Excerpts from a dataset:
════════

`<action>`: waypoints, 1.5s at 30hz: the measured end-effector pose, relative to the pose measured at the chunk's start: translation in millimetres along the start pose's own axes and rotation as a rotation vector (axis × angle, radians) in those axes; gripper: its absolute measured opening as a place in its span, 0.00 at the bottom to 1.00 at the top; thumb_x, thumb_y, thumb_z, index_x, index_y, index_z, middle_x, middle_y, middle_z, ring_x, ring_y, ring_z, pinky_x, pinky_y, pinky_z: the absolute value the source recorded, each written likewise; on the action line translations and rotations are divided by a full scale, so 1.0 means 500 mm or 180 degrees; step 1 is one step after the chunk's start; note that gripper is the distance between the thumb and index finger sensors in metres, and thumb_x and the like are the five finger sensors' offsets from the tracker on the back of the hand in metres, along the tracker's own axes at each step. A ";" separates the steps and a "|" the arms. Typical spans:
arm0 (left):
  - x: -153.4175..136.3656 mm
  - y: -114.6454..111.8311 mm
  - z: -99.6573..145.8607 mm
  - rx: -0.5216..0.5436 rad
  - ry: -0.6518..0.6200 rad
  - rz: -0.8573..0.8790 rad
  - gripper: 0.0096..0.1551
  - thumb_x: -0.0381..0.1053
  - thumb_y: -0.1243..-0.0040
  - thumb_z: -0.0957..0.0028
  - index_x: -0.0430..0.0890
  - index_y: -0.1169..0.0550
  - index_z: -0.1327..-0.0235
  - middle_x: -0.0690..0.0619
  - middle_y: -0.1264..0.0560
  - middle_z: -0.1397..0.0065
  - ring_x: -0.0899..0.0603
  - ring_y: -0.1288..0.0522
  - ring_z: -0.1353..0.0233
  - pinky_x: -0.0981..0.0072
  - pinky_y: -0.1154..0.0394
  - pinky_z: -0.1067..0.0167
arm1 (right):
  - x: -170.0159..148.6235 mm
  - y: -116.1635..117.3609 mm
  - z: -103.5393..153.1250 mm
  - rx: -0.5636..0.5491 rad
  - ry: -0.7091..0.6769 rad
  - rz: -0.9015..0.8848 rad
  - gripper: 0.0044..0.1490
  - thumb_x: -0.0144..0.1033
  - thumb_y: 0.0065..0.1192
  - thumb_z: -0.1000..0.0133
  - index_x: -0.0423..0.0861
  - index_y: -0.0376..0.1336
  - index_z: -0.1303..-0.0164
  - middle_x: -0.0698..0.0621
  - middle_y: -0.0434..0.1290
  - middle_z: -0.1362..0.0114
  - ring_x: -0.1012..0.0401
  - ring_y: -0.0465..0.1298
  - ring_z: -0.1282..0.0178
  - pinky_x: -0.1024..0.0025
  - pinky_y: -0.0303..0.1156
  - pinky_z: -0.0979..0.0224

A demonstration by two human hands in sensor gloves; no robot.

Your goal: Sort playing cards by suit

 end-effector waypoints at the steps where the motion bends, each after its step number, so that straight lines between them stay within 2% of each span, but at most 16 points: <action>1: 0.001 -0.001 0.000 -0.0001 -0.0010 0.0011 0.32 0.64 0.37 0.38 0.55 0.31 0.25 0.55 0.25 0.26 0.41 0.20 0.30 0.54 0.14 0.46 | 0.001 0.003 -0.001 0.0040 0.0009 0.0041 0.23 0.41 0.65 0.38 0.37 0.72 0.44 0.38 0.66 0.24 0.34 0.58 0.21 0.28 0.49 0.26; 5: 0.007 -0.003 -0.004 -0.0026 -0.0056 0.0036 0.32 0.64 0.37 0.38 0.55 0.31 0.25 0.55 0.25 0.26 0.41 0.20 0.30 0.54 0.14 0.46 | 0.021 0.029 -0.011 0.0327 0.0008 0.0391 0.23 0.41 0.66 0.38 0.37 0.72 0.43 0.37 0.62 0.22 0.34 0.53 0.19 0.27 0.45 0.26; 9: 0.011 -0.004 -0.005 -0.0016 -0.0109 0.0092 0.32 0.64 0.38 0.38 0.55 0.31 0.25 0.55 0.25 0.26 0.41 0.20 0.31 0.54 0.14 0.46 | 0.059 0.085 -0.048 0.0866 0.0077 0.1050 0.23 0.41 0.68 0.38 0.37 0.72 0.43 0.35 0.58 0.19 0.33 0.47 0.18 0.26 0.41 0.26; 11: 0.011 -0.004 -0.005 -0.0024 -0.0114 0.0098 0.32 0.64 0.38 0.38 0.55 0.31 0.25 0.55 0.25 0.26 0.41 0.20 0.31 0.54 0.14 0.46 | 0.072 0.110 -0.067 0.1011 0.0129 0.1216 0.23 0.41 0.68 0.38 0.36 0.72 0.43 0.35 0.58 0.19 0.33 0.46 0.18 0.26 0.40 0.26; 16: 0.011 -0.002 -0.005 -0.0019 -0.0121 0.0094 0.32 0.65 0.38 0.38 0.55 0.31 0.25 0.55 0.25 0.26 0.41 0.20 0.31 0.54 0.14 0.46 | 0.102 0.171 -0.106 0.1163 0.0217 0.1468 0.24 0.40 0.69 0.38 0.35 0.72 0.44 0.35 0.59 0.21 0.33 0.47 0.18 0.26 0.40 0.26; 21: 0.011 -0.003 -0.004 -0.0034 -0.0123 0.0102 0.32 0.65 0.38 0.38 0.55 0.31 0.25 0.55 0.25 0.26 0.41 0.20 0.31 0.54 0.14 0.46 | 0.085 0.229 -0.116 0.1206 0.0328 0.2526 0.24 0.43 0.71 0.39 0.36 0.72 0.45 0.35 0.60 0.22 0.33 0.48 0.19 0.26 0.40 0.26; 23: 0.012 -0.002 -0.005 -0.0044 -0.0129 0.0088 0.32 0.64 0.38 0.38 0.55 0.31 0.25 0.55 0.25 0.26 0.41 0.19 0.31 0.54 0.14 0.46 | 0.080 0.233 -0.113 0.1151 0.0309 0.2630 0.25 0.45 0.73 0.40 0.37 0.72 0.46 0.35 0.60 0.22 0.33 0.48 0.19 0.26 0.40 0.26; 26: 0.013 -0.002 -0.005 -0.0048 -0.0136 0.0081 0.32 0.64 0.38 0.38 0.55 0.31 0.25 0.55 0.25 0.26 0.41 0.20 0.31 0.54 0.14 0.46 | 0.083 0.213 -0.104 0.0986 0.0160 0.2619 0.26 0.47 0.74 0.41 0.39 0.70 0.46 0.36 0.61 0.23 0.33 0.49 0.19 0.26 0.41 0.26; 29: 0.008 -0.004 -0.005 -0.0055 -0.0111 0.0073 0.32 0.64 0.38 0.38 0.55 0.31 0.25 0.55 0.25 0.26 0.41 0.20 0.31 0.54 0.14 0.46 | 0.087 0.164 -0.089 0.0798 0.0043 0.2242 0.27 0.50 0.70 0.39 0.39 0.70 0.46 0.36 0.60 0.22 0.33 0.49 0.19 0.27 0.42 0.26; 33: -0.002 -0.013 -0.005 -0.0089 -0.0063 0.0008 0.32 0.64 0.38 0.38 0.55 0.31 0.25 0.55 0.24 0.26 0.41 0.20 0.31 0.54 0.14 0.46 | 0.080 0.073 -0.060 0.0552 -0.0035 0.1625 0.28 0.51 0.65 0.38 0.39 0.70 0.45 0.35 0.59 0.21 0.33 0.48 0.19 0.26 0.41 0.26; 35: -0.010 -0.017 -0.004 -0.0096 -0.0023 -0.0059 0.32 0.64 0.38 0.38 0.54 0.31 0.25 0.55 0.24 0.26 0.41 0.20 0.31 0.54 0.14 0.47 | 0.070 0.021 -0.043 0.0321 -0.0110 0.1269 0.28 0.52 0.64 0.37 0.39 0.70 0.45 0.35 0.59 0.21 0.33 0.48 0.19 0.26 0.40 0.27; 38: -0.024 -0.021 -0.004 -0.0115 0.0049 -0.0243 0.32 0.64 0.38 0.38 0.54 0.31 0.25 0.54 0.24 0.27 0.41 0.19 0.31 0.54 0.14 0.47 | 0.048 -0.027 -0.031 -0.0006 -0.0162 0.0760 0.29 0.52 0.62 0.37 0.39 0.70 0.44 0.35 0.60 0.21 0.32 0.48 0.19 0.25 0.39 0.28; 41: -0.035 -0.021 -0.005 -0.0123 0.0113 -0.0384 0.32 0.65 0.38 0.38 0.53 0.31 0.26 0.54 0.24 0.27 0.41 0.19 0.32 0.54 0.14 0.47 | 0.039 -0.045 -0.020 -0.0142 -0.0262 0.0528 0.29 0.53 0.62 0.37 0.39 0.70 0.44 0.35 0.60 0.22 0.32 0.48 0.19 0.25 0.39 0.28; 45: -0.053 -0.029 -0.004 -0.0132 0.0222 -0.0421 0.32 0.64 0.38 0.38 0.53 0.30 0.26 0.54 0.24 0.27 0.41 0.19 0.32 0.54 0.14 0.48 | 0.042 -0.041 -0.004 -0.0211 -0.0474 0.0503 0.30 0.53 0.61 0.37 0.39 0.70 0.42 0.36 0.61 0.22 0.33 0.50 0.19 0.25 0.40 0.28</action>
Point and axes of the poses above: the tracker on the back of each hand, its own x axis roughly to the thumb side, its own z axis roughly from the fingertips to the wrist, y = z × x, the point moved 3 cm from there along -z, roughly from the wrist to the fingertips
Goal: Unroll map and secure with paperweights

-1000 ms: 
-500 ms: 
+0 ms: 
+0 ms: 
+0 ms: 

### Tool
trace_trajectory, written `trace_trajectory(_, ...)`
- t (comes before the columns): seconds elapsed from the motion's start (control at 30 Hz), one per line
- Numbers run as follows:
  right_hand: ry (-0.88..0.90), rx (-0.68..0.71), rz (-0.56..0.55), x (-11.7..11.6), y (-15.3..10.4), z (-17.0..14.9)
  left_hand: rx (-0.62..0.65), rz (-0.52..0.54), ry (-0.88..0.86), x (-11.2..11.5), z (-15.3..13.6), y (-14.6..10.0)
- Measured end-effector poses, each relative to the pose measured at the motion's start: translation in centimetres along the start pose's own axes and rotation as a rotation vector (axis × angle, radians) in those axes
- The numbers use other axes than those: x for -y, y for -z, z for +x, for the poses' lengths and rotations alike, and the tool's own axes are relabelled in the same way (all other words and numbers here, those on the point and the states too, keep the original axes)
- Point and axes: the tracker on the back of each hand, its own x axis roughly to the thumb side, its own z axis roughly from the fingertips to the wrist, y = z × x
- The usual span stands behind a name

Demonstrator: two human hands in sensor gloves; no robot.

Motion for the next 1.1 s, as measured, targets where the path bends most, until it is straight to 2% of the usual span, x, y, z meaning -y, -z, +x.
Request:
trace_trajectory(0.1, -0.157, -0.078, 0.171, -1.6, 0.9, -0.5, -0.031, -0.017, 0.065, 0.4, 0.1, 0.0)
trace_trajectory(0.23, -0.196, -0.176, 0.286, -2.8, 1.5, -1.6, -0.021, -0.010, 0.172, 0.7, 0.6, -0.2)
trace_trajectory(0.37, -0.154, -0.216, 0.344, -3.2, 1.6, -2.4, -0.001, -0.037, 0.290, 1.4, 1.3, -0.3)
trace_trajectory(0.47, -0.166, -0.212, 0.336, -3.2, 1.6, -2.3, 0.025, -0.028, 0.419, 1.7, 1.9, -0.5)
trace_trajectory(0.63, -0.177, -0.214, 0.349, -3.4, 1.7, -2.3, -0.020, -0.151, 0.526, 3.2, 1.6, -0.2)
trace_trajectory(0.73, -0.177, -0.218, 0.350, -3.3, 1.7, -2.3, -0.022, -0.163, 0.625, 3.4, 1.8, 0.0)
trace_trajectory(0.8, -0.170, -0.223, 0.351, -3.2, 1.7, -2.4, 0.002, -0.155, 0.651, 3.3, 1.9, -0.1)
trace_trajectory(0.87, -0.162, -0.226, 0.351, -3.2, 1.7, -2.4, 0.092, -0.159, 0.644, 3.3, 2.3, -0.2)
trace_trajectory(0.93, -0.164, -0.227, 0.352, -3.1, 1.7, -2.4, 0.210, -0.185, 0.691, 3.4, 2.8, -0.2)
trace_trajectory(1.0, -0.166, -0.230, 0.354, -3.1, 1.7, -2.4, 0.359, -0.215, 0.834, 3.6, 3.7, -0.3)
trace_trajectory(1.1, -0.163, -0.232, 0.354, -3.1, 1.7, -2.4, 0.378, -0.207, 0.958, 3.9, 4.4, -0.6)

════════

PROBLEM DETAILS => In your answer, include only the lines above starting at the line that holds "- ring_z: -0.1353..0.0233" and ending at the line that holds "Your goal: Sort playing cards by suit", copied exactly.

SOLUTION FOR THIS PROBLEM =>
  - ring_z: -0.1353..0.0233
  - pinky_x: -0.0981..0.0072
  - pinky_y: -0.1154..0.0394
  - pinky_z: -0.1067..0.0167
arm1 (right):
  - x: -170.0159..148.6235 mm
  - y: -116.1635..117.3609 mm
  - z: -103.5393..153.1250 mm
  - rx: -0.5636..0.5491 rad
  - ry: -0.7091..0.6769 rad
  - rz: -0.9015..0.8848 rad
  - gripper: 0.0044..0.1490
  - thumb_x: -0.0144..0.1033
  - thumb_y: 0.0065..0.1192
  - thumb_z: -0.1000..0.0133
  - index_x: -0.0423..0.0861
  - index_y: -0.0376..0.1336
  - index_z: -0.1303..-0.0164
  - middle_x: -0.0698..0.0621
  - middle_y: -0.0434..0.1290
  - middle_z: -0.1362..0.0114
  - ring_x: -0.1012..0.0401
  - ring_y: -0.0465..0.1298
  - ring_z: -0.1282..0.0178
  - pinky_x: -0.1024..0.0025
  - pinky_y: -0.0303..0.1156
  - pinky_z: -0.0979..0.0224

A demonstration by two human hands in sensor gloves; no robot.

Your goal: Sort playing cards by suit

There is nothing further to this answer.